- Les entreprises déploient rapidement l’IA agente — des systèmes autonomes agissant sans intervention humaine — mais la gouvernance ne suit pas, créant des risques majeurs lors de l’adoption.
- Une enquête de l’Université Drexel auprès de plus de 500 professionnels de la donnée révèle que 41 % des organisations utilisent déjà l’IA agente au quotidien, et non plus seulement à l’essai.
- Cependant, seulement 27 % des organisations estiment que leur cadre de gouvernance est assez mature pour superviser et contrôler ces systèmes.
- La gouvernance n’est pas ici une réglementation rigide, mais une définition claire des responsabilités, du suivi du comportement de l’IA et du moment où l’humain doit intervenir.
- Ce décalage devient dangereux lorsque l’IA agit de manière autonome en situation réelle avant que l’humain n’ait le temps de réagir.
- Par exemple, lors d’une panne de courant à San Francisco, des robotaxis autonomes se sont retrouvés bloqués à une intersection, entravant les secours, alors que le système fonctionnait pourtant « selon sa conception ».
- Dans la finance, l’IA de détection de fraude può bloquer automatiquement des transactions en temps réel ; le client ne l’apprend que lorsque sa carte est refusée, posant la question de la responsabilité en cas d’erreur de l’IA.
- De nombreuses organisations ont des humains « dans la boucle », mais ils n’interviennent qu’après que l’IA a pris sa décision, ce qui rend la supervision plus corrective que responsable.
- Sans gouvernance dès le départ, les petits problèmes s’accumulent, sapant la confiance même si le système ne présente pas de panne évidente.
- L’enquête montre que les organisations dotées d’une bonne gouvernance transforment les bénéfices initiaux de l’IA autonome en une meilleure efficacité et une croissance des revenus à long terme.
- L’OCDE souligne que la responsabilité et la supervision humaine doivent être conçues dès le départ, et non ajoutées après coup.
Conclusion : Les entreprises déploient massivement l’IA agente (systèmes autonomes sans guide humain), mais la gouvernance est à la traîne, créant des risques.

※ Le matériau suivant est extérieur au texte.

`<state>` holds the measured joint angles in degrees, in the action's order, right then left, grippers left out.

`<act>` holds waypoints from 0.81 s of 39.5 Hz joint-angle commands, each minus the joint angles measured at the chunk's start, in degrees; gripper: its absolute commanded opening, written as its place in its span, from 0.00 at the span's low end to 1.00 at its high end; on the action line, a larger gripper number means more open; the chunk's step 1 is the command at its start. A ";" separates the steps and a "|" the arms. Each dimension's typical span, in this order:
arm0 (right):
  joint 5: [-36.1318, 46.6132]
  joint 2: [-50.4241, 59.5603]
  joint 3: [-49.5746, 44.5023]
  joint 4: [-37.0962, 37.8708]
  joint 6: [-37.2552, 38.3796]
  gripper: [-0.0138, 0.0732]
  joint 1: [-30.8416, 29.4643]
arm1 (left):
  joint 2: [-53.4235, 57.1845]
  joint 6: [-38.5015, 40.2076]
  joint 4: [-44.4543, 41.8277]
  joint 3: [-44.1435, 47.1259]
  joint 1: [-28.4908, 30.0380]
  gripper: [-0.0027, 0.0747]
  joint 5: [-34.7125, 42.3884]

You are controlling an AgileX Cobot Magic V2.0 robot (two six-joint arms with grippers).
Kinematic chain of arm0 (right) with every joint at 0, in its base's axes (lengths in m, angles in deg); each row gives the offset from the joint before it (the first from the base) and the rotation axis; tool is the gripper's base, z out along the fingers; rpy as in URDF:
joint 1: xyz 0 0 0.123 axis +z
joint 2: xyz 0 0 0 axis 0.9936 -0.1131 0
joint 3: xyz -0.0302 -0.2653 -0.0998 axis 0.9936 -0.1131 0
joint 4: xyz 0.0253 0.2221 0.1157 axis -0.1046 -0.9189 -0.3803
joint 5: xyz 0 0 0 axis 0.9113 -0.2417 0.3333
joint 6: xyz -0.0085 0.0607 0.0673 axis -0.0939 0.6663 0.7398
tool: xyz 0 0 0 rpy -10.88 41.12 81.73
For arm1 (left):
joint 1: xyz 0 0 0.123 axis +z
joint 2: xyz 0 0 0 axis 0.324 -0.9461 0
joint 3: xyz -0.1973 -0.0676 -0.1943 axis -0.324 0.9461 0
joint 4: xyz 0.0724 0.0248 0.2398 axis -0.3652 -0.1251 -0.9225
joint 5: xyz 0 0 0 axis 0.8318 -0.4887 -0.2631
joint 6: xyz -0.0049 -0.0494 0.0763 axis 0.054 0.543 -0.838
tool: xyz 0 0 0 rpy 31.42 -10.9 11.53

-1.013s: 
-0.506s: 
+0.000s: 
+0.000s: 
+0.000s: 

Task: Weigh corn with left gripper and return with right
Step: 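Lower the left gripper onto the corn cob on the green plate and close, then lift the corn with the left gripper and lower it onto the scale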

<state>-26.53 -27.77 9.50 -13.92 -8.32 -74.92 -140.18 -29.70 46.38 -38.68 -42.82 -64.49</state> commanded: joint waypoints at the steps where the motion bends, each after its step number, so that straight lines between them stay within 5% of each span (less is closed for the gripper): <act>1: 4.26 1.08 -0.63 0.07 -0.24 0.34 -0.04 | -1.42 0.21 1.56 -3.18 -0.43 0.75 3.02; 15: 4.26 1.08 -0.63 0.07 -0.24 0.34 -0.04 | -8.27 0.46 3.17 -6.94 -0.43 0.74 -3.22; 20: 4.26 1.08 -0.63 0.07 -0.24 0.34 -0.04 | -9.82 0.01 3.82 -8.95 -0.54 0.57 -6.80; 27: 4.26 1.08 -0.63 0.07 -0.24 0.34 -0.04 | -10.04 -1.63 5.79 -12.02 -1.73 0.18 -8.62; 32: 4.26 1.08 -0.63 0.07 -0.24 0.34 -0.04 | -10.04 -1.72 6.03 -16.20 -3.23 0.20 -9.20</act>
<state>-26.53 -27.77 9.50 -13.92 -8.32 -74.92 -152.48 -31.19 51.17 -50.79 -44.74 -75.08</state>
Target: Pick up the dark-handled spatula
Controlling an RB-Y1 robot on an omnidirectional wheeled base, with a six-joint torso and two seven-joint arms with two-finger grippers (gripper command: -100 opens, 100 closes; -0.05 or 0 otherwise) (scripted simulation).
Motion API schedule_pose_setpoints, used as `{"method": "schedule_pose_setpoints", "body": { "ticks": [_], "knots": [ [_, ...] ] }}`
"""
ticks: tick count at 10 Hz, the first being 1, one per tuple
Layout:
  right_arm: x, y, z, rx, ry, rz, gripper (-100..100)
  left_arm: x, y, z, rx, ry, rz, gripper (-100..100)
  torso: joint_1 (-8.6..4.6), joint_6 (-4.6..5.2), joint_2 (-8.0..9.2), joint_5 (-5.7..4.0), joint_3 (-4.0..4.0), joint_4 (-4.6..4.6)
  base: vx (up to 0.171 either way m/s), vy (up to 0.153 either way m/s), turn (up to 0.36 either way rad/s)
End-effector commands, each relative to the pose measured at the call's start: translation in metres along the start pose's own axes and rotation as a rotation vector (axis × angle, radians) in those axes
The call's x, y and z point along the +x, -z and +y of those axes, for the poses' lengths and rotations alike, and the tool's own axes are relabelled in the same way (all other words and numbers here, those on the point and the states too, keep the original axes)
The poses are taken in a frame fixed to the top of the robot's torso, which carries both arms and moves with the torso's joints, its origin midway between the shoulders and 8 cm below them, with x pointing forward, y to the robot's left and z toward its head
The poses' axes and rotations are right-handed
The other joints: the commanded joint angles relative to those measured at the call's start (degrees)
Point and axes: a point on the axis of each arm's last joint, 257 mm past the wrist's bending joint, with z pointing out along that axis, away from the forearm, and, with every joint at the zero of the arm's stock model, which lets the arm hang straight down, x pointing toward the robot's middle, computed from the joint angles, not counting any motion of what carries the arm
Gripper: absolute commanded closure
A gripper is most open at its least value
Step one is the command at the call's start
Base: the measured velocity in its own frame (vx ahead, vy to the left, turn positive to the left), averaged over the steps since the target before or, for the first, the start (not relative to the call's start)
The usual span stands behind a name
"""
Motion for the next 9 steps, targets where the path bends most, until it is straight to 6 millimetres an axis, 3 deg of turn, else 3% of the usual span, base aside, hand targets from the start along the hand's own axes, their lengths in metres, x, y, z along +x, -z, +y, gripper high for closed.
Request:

Si 41 % des organisations l’utilisent déjà, seules 27 % ont une gouvernance solide. La gouvernance signifie définir les responsabilités, le suivi et les points d’intervention. Dans de nombreux cas, l’humain n’intervient qu’après la décision, transformant la supervision en simple correction d’erreurs plutôt qu’en véritable responsabilité.